Dan pôs o dedo em cada um dos hieróglifos:
— Ilha. Ísis. Obelisco


— Onde fica Philae? — perguntou Dan.
— Em Assuã! — exclamou Amy. — Tudo se encaixa. — Ela fechou o livro, fazendo barulho. — A questão é que eu não lembro se Grace escreveu alguma coisa sobre Assuã. Que droga que nós perdemos o guia!
— Nós? — provocou Dan.
— Ok, eu — disse Amy, ficando vermelha de raiva. — Pode pôr a culpa em mim, se quiser.
— Bom, se você tivesse deixado eu ver o livro, teríamos uma ideia do que fazer agora — retrucou Dan.
— Isso não é justo — reclamou Amy. — Você não gosta de pesquisar como eu gosto.
— Eu sei ler — disse Dan num tom amargo. — E, diferente de você, também sei lembrar. Você quase nem deixou eu olhar o livro.
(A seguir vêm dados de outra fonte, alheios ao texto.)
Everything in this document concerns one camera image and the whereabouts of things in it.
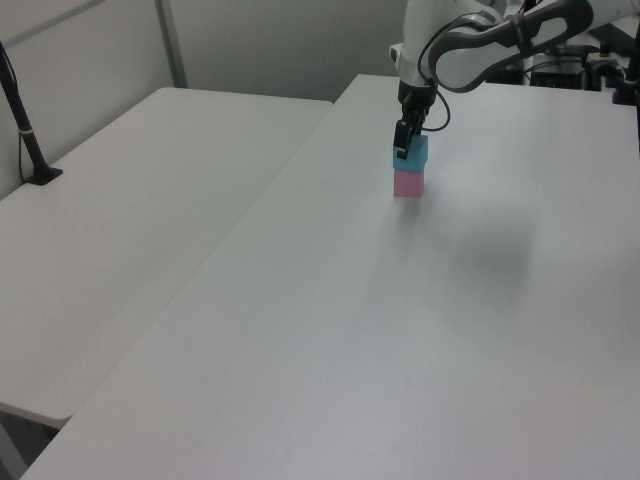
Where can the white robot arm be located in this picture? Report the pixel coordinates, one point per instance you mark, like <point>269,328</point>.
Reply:
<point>465,65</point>

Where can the white side table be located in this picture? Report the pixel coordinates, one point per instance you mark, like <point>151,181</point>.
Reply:
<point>125,215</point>

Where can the blue cube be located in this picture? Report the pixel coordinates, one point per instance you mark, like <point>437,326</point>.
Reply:
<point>418,156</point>

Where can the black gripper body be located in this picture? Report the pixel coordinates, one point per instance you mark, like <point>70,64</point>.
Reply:
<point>416,100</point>

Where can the pink cube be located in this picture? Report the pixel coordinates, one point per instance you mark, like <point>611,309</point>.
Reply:
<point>409,184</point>

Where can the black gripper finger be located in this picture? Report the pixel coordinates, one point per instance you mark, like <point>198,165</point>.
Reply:
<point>402,140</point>
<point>422,125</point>

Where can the black equipment box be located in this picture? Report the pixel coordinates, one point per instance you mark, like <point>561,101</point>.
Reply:
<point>560,70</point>

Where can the black stand with clamp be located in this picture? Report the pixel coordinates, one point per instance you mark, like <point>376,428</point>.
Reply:
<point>628,85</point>

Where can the black camera stand pole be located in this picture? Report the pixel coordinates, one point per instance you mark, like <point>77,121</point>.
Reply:
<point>22,130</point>

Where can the grey partition post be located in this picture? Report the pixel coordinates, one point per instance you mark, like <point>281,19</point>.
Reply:
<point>172,42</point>

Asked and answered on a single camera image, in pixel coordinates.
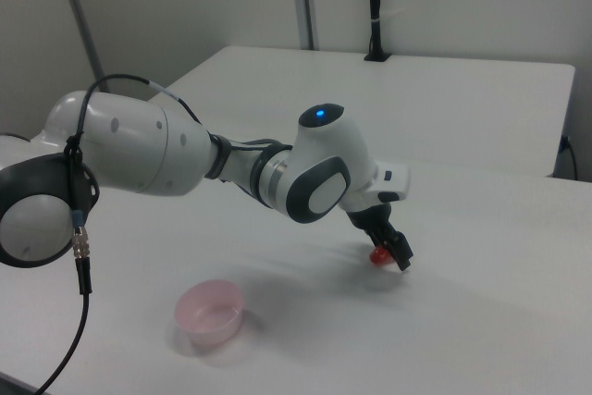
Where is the pink translucent plastic bowl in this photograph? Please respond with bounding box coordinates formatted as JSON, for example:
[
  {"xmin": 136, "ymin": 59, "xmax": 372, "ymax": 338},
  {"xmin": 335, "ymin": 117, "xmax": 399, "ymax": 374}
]
[{"xmin": 173, "ymin": 278, "xmax": 245, "ymax": 348}]

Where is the white side table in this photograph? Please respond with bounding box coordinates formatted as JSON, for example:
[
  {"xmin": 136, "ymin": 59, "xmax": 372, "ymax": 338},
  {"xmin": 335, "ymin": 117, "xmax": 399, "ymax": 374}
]
[{"xmin": 150, "ymin": 45, "xmax": 577, "ymax": 179}]

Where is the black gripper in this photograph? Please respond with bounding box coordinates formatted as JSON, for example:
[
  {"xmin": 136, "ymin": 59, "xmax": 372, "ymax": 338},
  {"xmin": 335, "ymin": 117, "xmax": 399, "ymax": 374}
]
[{"xmin": 346, "ymin": 203, "xmax": 413, "ymax": 272}]

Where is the red toy strawberry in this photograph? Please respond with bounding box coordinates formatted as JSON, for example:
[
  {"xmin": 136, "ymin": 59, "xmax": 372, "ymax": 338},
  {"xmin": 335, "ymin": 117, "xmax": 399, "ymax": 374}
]
[{"xmin": 368, "ymin": 245, "xmax": 394, "ymax": 267}]

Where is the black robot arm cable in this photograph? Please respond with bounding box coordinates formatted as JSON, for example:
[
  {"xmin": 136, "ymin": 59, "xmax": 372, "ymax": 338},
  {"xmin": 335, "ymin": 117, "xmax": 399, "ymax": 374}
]
[{"xmin": 31, "ymin": 73, "xmax": 292, "ymax": 395}]

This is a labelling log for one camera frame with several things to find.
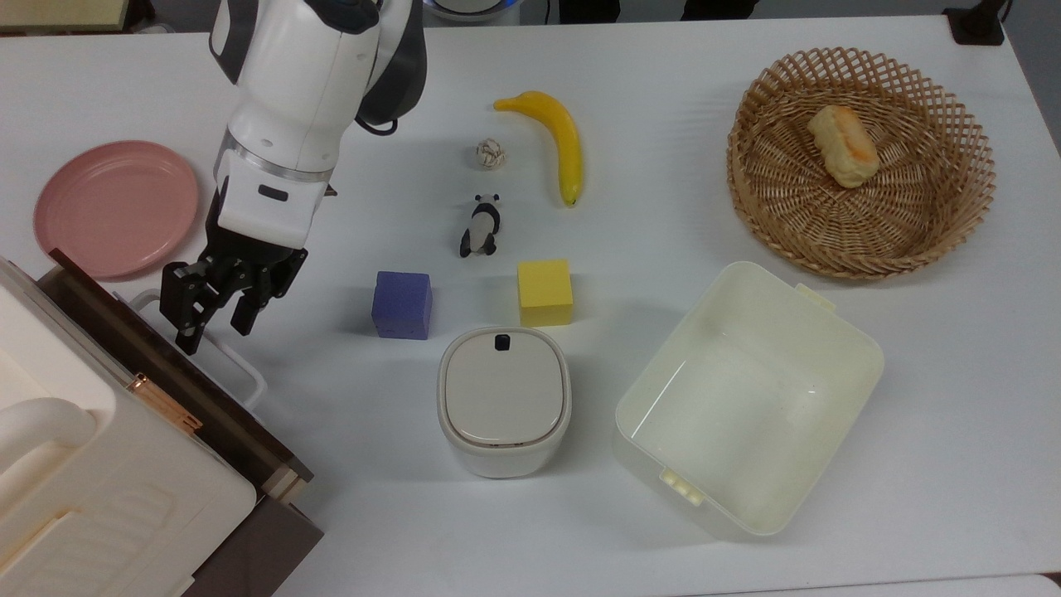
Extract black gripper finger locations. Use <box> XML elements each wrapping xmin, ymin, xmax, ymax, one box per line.
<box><xmin>159</xmin><ymin>259</ymin><xmax>223</xmax><ymax>357</ymax></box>
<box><xmin>230</xmin><ymin>265</ymin><xmax>288</xmax><ymax>337</ymax></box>

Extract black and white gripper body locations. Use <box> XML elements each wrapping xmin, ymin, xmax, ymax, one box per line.
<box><xmin>202</xmin><ymin>151</ymin><xmax>334</xmax><ymax>289</ymax></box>

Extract brown drawer with white handle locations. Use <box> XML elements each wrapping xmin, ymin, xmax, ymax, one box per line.
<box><xmin>37</xmin><ymin>248</ymin><xmax>315</xmax><ymax>503</ymax></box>

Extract white plastic drawer cabinet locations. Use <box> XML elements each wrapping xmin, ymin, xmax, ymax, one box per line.
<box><xmin>0</xmin><ymin>257</ymin><xmax>325</xmax><ymax>597</ymax></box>

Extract copper latch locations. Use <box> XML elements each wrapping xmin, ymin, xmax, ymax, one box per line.
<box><xmin>127</xmin><ymin>372</ymin><xmax>204</xmax><ymax>434</ymax></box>

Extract pink plate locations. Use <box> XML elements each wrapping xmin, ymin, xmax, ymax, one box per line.
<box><xmin>33</xmin><ymin>140</ymin><xmax>218</xmax><ymax>280</ymax></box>

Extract purple cube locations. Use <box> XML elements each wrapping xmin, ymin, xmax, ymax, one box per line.
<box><xmin>371</xmin><ymin>270</ymin><xmax>434</xmax><ymax>341</ymax></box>

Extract panda figurine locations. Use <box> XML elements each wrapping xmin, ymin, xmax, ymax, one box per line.
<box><xmin>459</xmin><ymin>193</ymin><xmax>503</xmax><ymax>259</ymax></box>

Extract white lidded bin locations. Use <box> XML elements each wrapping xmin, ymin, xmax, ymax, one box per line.
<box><xmin>437</xmin><ymin>326</ymin><xmax>573</xmax><ymax>479</ymax></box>

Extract yellow-topped side table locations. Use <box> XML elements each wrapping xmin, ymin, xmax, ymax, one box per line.
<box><xmin>0</xmin><ymin>0</ymin><xmax>157</xmax><ymax>35</ymax></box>

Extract yellow cube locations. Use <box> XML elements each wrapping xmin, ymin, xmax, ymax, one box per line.
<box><xmin>517</xmin><ymin>259</ymin><xmax>574</xmax><ymax>328</ymax></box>

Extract yellow banana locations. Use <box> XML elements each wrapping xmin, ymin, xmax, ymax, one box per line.
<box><xmin>493</xmin><ymin>90</ymin><xmax>584</xmax><ymax>208</ymax></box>

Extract black chair base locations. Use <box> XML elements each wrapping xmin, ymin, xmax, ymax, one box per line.
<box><xmin>560</xmin><ymin>0</ymin><xmax>623</xmax><ymax>25</ymax></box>
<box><xmin>680</xmin><ymin>0</ymin><xmax>760</xmax><ymax>22</ymax></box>

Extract cream plastic tub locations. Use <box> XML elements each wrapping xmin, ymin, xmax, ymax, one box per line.
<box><xmin>613</xmin><ymin>261</ymin><xmax>885</xmax><ymax>539</ymax></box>

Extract bread roll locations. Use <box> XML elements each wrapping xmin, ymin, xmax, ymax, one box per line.
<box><xmin>807</xmin><ymin>104</ymin><xmax>881</xmax><ymax>189</ymax></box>

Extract wicker basket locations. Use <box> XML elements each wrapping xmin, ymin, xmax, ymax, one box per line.
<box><xmin>727</xmin><ymin>46</ymin><xmax>996</xmax><ymax>280</ymax></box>

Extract black stand base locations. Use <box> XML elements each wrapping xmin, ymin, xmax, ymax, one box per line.
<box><xmin>943</xmin><ymin>0</ymin><xmax>1014</xmax><ymax>46</ymax></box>

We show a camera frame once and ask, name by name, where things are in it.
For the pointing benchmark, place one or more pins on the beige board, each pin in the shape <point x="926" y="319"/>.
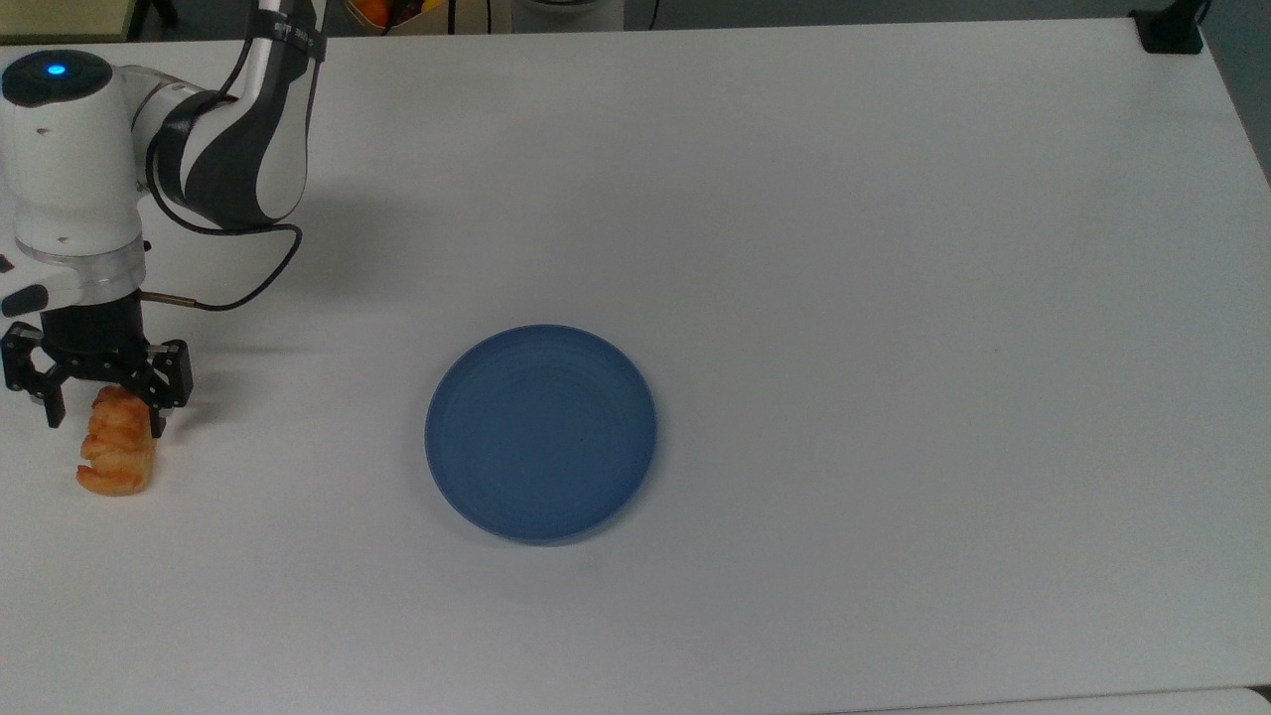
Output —
<point x="60" y="18"/>

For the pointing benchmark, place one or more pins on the orange glazed bread roll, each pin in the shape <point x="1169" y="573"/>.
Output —
<point x="117" y="457"/>

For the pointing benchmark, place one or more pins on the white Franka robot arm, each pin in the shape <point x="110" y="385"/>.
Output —
<point x="70" y="159"/>

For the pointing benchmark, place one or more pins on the box with orange fruit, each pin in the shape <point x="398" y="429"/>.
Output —
<point x="392" y="12"/>

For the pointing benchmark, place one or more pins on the black table clamp mount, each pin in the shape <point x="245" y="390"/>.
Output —
<point x="1172" y="28"/>

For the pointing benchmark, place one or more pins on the round blue plate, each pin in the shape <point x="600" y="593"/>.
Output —
<point x="541" y="432"/>

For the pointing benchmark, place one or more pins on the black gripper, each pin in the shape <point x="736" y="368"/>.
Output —
<point x="94" y="343"/>

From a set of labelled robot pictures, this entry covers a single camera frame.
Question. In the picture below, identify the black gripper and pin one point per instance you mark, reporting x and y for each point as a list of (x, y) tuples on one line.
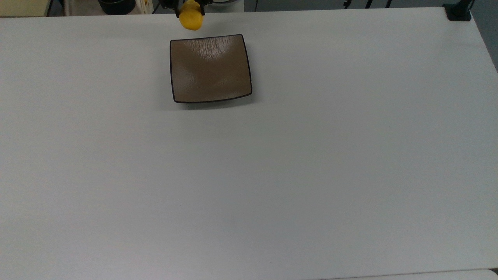
[(168, 3)]

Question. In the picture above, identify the brown square ceramic plate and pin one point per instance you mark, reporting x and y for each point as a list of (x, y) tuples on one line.
[(210, 69)]

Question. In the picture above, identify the beige wooden board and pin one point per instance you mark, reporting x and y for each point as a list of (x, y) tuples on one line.
[(23, 7)]

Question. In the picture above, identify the yellow lemon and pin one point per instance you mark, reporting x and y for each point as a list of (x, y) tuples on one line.
[(191, 17)]

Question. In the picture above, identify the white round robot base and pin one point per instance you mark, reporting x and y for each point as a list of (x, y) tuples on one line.
[(229, 4)]

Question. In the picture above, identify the black round pot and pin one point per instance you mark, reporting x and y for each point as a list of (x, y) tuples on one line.
[(116, 6)]
— Você sempre diz que pesquisar é chato — objetou Amy. — Como eu ia saber que você queria ler um guia turístico pela primeira vez na vida?
— Não era só um guia turístico. Era o guia da Grace! — Dan levantou a voz. — Você quer ficar com tudo o que a Grace deixou só pra você. Tá com o colar, e agora a Sakhet... você também não larga dela. Acho que quer guardar até a memória da Grace só pra você!
— Isso não é verdade — protestou Amy. — E também não é justo!
— Bom, ela não é só sua avó, sabia? — disse Dan. o rosto dele estava muito vermelho. — Você quer ela só pra você!
— Não seja ridículo! — gritou Amy. Ela sentiu seu rosto esquentar. — Isso é a coisa mais imbecil que eu já ouvi!
— É você que decide se ela era boa ou não. É você que decide se ela nos amava ou não. Se vai me dizer que minha avó não me amava, que ela era alguma monstra manipuladora do mal, é melhor me apresentar fatos! — Dan estava furioso. — Você tem tanto medo de cometer outro erro que está virando tudo do avesso. Nem todo mundo é do mal só porque o lan Kabra é!
Amy se assustou. Nunca tinha visto Dan agir assim antes. Ele xingava a irmã e brigava com ela, mas nunca daquele jeito. Nunca era cruel de propósito. Agora parecia quase triunfante, como se tivesse dado um tiro certeiro.
Ela também tinha se sentido assim na base secreta dos Ekaterina, quando tinha feito o irmão chorar. O que estava acontecendo? Era aquilo que a busca pelas pistas estava fazendo com eles? Traições e segredos agora eram coisa do cotidiano. Aquilo estava corrompendo os dois, fazendo com que se voltassem um contra o outro. Ambos estavam agindo como pessoas que ela não reconhecia, de quem não gostava.
Amy percebeu que os dois estavam agindo como típicos membros da família Cahill.